_Try it_
Report each line from the listing that the string "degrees" appears in.

_Data_

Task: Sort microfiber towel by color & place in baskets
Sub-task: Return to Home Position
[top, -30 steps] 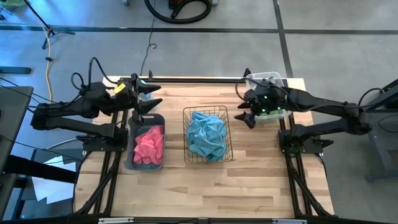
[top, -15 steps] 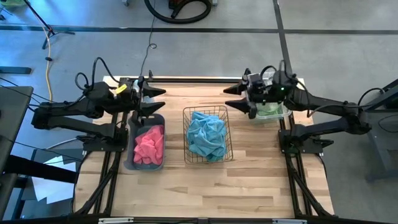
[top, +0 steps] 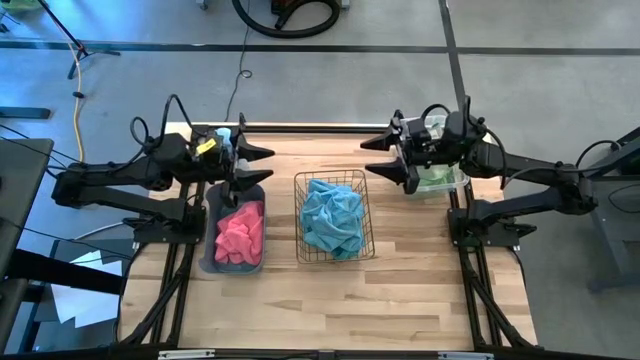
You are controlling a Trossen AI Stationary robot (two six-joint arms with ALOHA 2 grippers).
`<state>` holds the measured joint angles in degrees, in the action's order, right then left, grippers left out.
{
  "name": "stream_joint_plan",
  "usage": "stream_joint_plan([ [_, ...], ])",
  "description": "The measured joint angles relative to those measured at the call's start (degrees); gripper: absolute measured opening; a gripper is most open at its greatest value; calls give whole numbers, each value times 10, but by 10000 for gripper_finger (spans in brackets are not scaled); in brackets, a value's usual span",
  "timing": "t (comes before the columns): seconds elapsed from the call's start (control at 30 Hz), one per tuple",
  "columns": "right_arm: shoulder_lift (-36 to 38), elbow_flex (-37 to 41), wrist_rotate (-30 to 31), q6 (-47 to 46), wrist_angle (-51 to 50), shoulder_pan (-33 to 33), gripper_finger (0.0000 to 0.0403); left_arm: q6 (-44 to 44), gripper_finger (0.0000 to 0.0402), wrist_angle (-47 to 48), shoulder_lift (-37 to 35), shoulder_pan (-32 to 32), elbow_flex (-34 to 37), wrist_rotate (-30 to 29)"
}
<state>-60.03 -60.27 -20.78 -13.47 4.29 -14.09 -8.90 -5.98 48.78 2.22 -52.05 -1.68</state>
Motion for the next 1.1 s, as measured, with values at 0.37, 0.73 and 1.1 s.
stream_joint_plan([
  [0.37, 0, 0, 7, 4, -8, 0, 235, 30, 201, 45, -14, 0, 0, -4],
  [0.73, 1, 0, -25, 4, -24, 0, 23, 84, 11, 116, -42, 0, 9, 0],
  [1.1, 1, 0, -23, 3, -24, 0, 2, 45, 2, -48, -168, 0, 214, -5],
])
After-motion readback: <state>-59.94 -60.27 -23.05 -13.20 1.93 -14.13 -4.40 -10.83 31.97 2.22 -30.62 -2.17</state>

_Answer for this exercise_
`<state>` holds the measured joint angles in degrees, in the action's order, right then left, grippers left out.
  "description": "The measured joint angles relative to those measured at the call's start (degrees); gripper: absolute measured opening; a gripper is most open at its greatest value; calls give whole numbers, each value times 10, but by 10000 for gripper_finger (spans in brackets are not scaled); in brackets, a value's usual span",

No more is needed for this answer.